Zeb waited as the housekeeper sent word abovestairs that
they’d arrived. Within minutes, Jennifer and Jolene came down the steps and
exchanged pleasantries. Jolene took his sister by the arm and climbed in the
Shelby carriage. They waved merrily and drove away, leaving Jennifer and him alone
and silent.

It hit him in that moment that he was happy, in her company,
to be near her or speak to her, especially to kiss her. He smiled at her.

“Would you like to take a walk? Or we can take a ride in my
carriage? What would you like to do?”

“Either would be fine, but it is a bit warm for September.
The breeze on a carriage ride would be pleasant.”

“A carriage ride it is then,” he said, helping her into her
seat and touching her hand as he did, eliciting a glance in his direction.

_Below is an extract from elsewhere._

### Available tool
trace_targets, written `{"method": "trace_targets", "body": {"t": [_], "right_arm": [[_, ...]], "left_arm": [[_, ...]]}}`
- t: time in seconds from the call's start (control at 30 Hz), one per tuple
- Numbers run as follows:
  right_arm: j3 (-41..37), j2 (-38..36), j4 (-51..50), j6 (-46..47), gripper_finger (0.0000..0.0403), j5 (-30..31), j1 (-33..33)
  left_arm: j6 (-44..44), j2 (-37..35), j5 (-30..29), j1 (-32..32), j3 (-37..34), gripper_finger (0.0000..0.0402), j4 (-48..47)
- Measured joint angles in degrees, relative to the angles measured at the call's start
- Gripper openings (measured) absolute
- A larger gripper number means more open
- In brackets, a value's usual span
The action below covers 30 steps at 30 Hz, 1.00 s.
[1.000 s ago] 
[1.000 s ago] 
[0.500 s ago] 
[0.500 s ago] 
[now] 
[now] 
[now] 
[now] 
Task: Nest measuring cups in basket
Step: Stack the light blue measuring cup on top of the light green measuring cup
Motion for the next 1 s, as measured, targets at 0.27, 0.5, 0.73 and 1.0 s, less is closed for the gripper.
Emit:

“It is wonderful to be back visiting Jolene and Max. I’ve
missed Melinda and have spent the morning in company with my new nephew,
Andrew,” Jennifer said as she looked around at the buildings they passed on the
streets.

“I’ve been fortunate to be invited often to their home and
have maintained a relationship with Melinda. She is dear to me. I live close by
and sometimes show up when I know dinner is about to be served.”

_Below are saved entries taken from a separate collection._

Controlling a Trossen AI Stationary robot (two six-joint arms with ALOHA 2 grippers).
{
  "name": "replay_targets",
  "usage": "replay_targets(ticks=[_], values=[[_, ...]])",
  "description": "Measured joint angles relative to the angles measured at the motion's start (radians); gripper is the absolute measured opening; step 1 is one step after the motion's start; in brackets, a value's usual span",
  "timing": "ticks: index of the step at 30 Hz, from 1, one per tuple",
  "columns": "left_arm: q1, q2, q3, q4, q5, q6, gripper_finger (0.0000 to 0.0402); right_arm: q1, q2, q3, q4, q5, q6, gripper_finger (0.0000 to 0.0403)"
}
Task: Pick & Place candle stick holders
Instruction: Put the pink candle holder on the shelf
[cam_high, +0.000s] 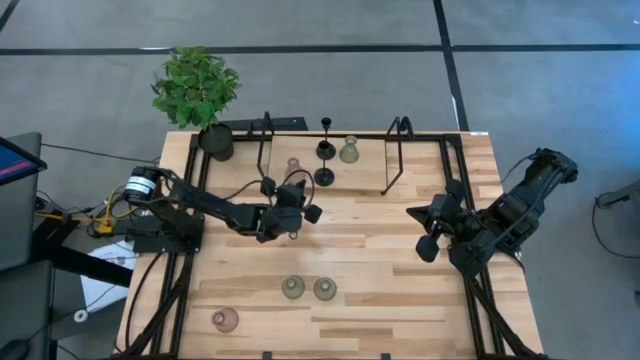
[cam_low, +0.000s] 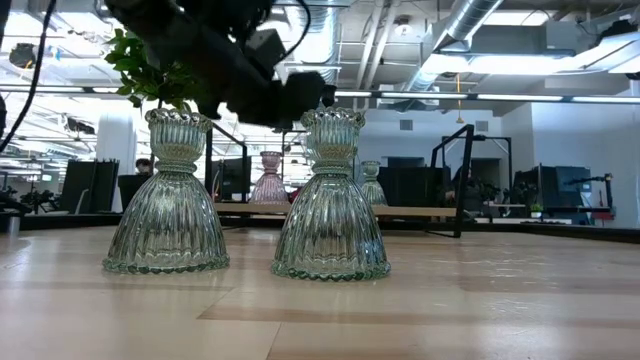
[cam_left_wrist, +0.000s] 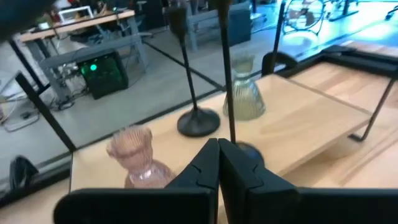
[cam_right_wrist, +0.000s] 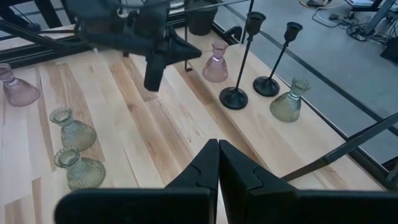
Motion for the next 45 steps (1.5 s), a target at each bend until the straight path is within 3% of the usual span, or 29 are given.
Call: replay_targets(ticks=[10,16,21,45], values=[[-0.006,0.024,0.000,-0.017,-0.005,-0.032,0.0002,0.000,0.000,0.000,0.000,0.000,0.000,0.0000],[-0.011,0.024,0.000,-0.202,-0.003,-0.234,0.0002,0.000,0.000,0.000,-0.003,0.000,0.000,0.0000],[-0.007,0.024,0.000,-0.220,0.001,-0.269,0.0002,0.000,0.000,0.000,-0.005,0.001,-0.003,0.0000],[0.222,0.052,0.000,-0.197,0.120,-0.295,0.0001,0.000,0.000,0.000,-0.006,0.000,-0.002,0.0000]])
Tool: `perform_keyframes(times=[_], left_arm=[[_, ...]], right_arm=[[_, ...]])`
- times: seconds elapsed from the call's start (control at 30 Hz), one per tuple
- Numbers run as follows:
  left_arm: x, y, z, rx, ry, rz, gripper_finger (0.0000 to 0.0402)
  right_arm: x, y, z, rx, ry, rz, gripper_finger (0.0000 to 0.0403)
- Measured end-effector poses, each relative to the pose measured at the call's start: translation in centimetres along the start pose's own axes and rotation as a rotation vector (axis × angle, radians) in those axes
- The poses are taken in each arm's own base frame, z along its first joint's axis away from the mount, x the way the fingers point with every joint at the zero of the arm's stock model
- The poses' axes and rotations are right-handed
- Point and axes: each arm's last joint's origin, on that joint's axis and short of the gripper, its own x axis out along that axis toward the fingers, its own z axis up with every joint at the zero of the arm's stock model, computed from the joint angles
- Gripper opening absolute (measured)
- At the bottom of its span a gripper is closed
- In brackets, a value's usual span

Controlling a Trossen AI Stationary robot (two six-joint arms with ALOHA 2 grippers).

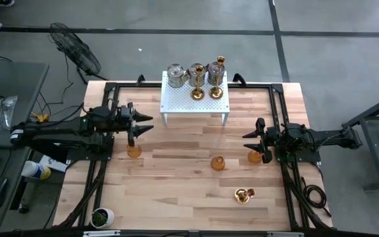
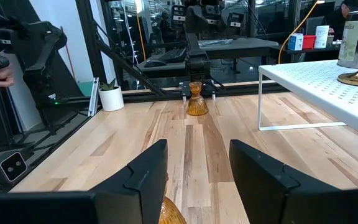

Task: Pick & Place candle stick holders
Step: Put the gold candle stick holder aligned with the other gold candle stick holders on the shelf

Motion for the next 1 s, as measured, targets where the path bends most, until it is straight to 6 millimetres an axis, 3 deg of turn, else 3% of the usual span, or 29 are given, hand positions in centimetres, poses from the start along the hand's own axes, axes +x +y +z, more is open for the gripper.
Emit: perform_keyframes(times=[0.5,0.73,1.0], left_arm=[[0.0,0.0,0.5,0.099,-0.057,0.028,0.0187],[-0.2,0.0,2.0,0.075,-0.218,0.082,0.0187],[-0.2,0.2,2.2,-0.044,-0.247,0.139,0.0187]], right_arm=[[0.0,0.0,0.0,0.0,0.0,0.0,0.0165],[0.0,0.0,0.0,0.0,0.0,0.0,0.0165],[0.0,0.0,0.0,0.0,0.0,0.0,0.0165]])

She laughed. “Where do you live, Zeb? Are we close by? I
often think of the story you told about Jolene finding you a house and spending
quite a bit to furnish it.”

“The bills were a shock but she was right. I needed an
address in a good neighborhood, with staff to help me,” he said. “There it is
up ahead. With the white shutters and the white door.”

“How lovely,” she said as the carriage slowed, and turned to
look at him. “May I see the inside?”

“Yes, of course. Smithers is there and my housekeeper as
well to act as chaperones,” he said and came around the carriage to hand her
down. “Are you sure you’re comfortable? Being alone with me? When you sent back
my letters, I assumed you . . . I don’t know what I assumed, only that you
didn’t want to see me again. I was very happy you agreed to spend some time
with me today but I would never presume—”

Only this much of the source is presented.